To delete Amazon DynamoDB resources associated with EMRFS CV

After you remove EMRFS CV from your Amazon EMR clusters, delete the DynamoDB resources associated with EMRFS CV. Until you do so, you continue to incur DynamoDB charges associated with EMRFS CV.

  1. Check the CloudWatch metrics for your DynamoDB table and confirm that the table isn't used by any clusters.

  2. Delete the DynamoDB table.

    aws dynamodb delete-table --table-name <your-table-name>
To delete Amazon SQS resources associated with EMRFS CV
  1. If you configured your cluster to push inconsistency notifications to Amazon SQS, you can delete all SQS queues.

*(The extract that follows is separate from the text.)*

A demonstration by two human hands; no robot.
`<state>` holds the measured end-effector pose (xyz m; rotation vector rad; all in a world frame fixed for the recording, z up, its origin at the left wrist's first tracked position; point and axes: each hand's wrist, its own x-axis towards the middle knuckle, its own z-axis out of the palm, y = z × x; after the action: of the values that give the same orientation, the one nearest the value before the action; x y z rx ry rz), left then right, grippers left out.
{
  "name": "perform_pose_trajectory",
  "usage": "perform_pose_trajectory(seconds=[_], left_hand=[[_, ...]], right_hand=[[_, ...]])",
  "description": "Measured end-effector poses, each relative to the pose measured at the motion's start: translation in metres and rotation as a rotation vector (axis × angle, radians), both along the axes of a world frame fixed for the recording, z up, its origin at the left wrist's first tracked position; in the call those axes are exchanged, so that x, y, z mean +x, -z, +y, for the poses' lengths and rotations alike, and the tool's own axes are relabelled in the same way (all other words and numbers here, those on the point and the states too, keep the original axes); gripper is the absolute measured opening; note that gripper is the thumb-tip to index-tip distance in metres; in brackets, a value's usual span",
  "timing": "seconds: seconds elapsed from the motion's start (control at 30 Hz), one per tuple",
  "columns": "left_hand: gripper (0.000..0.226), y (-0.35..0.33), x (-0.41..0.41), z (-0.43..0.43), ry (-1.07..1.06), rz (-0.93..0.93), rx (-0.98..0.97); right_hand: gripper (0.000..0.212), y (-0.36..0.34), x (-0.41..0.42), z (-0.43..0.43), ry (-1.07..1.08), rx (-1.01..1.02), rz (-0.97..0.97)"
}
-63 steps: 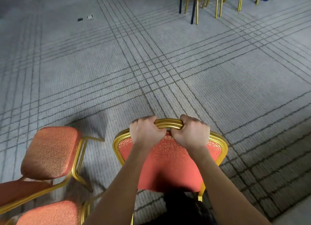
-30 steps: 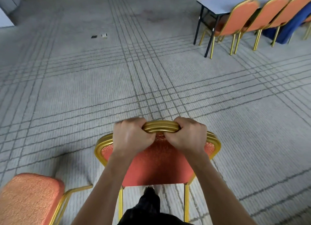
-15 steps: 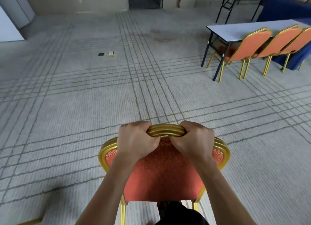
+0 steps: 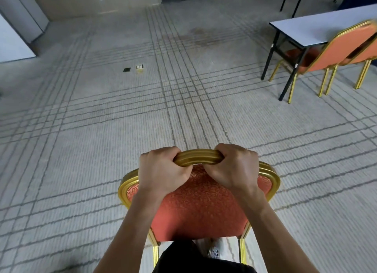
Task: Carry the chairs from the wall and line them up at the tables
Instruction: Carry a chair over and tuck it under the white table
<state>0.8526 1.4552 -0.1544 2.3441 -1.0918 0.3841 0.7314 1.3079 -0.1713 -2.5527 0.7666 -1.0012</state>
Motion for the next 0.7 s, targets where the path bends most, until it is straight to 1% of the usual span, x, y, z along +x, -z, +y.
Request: perform_pose_trajectory(seconds=[0.17,0.4,0.53,0.7], left_hand=[[0.037,0.000,0.082,-0.060,0.001,0.014,-0.035],[0.036,0.015,0.230,-0.154,0.029,0.019,-0.106],[0.038,0.008,0.307,-0.207,0.082,0.031,-0.118],[0.034,-0.006,0.382,-0.269,0.155,0.005,-0.109]], right_hand=[[0.032,-0.002,0.083,-0.061,-0.007,-0.024,0.009],[0.028,0.001,0.225,-0.153,-0.003,-0.041,0.041],[0.028,-0.007,0.300,-0.204,0.035,-0.046,0.060],[0.026,-0.019,0.363,-0.259,0.078,-0.041,0.044]])
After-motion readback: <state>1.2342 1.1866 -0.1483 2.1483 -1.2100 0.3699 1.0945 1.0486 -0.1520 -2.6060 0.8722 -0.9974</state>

  2. Find the Amazon SQS queue name specified in fs.s3.consistent.notification.SQS.queueName, as described in Configure consistent view. The default queue name format is EMRFS-Inconsistency-<j-cluster ID>.

    aws sqs list-queues | grep ‘EMRFS-Inconsistency’ aws sqs delete-queue –queue-url <your-queue-url>
To stop using the EMRFS CLI
  • The EMRFS CLI manages the metadata that EMRFS CV generates. As standard support for EMRFS CV reaches its end in future releases of Amazon EMR, support for the EMRFS CLI will also reach its end.